Question

A heavy string is tied at one end to a movable support and to a light thread at the other end as shown in the figure. The lowest frequency with which the heavy string resonates is $120\text{Hz}$. If the movable support is pushed to the right by $10\text{cm}$ so that the joint is placed on the pulley then the minimum frequency at which the heavy string can resonate will be

• A. $240\text{Hz}$
• B. $220\text{Hz}$
• C. $260\text{Hz}$
• D. $280\text{Hz}$

Answer 1

The correct option is A $240\text{Hz}$

Before the movable support is pushed, the heavy string will act as string with one end free.

So, the fundamental frequency of string is
$f=\frac{v}{4l}$

where, $v=$ speed of wave and $l=$ length of string.

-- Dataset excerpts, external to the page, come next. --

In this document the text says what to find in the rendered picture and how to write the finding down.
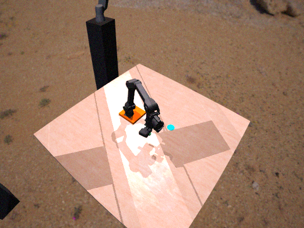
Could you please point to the cyan flat circle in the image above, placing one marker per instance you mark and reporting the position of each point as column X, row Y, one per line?
column 170, row 127

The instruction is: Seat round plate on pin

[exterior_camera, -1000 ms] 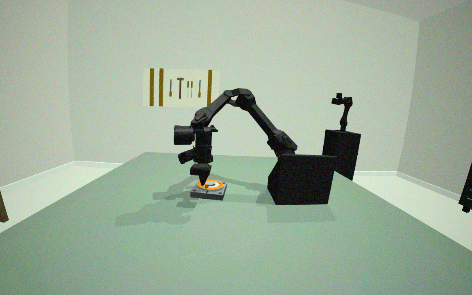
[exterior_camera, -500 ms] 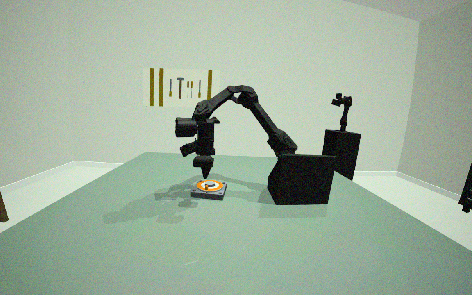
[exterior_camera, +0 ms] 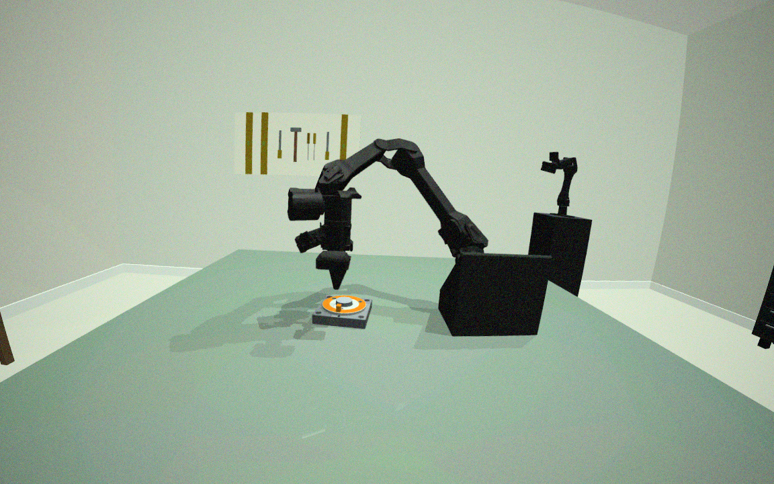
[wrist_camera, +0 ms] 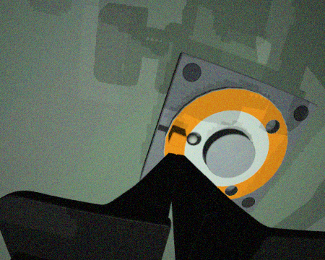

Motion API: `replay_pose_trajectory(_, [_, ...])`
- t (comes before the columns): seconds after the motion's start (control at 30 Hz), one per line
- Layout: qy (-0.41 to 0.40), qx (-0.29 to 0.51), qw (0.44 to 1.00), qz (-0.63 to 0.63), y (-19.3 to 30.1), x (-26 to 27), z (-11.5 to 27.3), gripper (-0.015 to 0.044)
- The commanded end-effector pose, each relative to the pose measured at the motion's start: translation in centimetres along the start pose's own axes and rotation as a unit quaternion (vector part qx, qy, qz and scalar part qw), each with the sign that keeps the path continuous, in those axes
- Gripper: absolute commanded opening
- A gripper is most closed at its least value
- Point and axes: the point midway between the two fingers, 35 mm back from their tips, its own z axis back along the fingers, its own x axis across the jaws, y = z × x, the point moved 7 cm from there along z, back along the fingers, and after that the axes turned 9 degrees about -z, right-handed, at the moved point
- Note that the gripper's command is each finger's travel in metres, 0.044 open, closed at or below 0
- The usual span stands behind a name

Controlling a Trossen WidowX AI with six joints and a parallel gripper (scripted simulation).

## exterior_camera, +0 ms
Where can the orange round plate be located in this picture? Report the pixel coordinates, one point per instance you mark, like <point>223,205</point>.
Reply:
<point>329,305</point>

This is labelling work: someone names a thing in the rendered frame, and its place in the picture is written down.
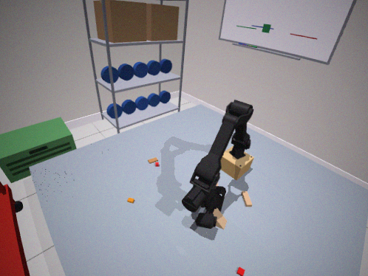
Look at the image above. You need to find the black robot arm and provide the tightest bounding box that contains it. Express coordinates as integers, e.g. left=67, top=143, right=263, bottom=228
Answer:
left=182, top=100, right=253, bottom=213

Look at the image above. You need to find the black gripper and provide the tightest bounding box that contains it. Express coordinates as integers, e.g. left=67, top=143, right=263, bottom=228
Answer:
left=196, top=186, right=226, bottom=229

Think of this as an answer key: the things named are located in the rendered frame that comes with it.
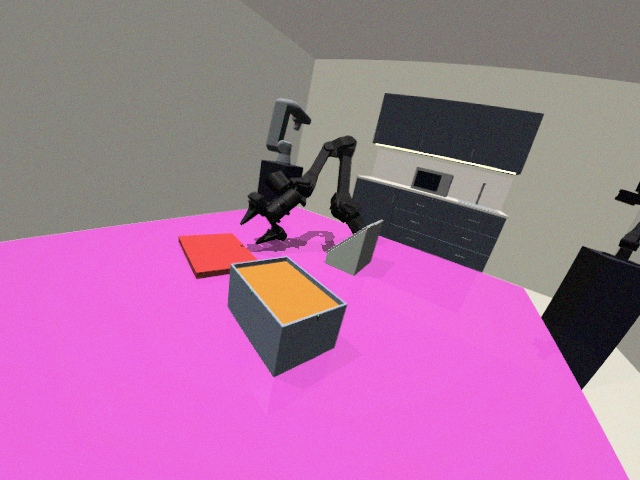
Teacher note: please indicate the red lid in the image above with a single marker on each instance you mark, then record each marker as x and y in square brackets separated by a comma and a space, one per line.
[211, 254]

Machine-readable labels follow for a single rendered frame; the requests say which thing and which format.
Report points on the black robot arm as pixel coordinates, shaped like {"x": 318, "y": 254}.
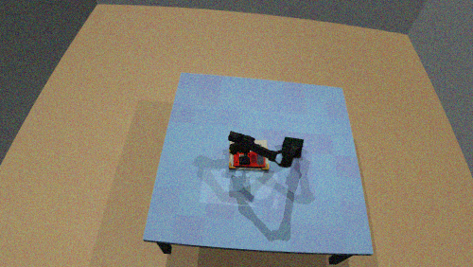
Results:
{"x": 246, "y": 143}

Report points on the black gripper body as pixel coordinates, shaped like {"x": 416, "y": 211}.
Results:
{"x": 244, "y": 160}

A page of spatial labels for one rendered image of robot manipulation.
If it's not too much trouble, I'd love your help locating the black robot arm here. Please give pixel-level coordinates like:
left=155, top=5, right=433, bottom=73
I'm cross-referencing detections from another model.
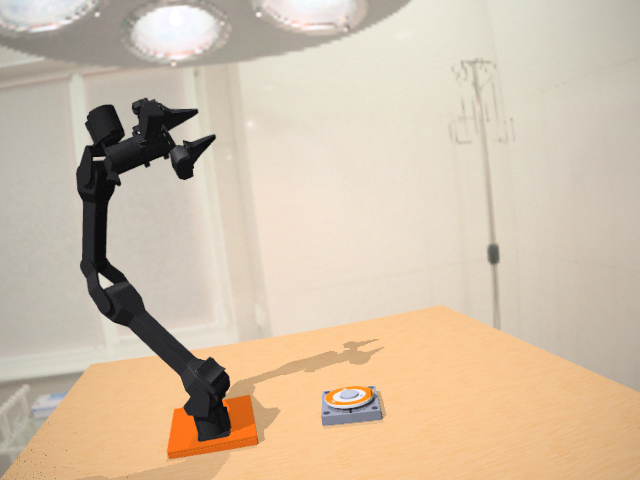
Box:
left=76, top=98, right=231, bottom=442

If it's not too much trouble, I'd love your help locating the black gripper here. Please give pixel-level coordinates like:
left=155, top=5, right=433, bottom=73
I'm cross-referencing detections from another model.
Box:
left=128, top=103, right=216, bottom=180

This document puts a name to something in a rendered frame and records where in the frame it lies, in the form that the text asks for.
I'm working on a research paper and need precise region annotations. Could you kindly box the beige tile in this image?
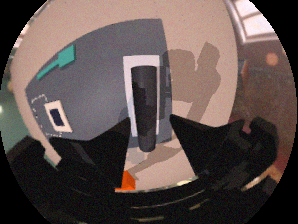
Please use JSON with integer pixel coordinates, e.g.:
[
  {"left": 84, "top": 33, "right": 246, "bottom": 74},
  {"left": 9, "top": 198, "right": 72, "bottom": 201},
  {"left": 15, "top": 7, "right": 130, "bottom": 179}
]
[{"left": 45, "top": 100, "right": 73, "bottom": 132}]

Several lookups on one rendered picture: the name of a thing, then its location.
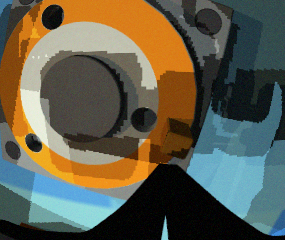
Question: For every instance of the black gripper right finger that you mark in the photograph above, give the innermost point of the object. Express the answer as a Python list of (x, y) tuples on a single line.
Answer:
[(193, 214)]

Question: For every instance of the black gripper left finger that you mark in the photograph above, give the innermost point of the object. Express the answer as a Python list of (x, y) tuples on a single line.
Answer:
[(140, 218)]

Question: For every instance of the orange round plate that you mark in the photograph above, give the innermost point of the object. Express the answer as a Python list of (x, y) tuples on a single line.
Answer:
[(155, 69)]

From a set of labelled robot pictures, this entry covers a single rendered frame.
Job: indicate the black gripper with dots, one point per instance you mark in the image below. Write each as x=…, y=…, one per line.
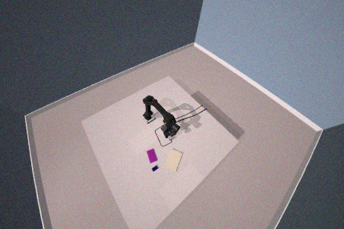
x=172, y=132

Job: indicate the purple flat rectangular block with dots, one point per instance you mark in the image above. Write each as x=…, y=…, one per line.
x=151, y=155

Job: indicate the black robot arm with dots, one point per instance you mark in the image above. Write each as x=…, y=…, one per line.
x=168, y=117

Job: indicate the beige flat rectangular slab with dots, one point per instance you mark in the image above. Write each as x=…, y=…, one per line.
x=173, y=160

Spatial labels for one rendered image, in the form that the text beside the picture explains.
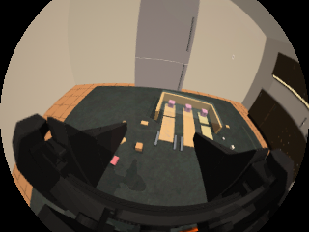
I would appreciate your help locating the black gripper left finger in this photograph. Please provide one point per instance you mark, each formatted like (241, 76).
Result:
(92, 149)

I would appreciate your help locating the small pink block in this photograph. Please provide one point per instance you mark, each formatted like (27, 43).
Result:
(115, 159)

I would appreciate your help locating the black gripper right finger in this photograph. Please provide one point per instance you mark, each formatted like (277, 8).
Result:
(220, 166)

From the data given in the question,

$120=\frac{v}{4l}\Rightarrow \frac{v}{l}=120\times 4=480..........\left(1\right)$

When the movable support is pushed by $10\text{cm}$ to the right, the joint is placed on the pulley and the heavy string will act as string with both ends fixed.

So, modes of vibration is given by $f=\frac{nv}{2l}$

For fundamentel frequency , $n=1$.

$\Rightarrow f=\frac{v}{2l}$ [for minimum frequency]

$\Rightarrow f=\frac{480}{2}=240\text{Hz}$ [from Eq. (1)]

Hence, option (a) is the correct answer.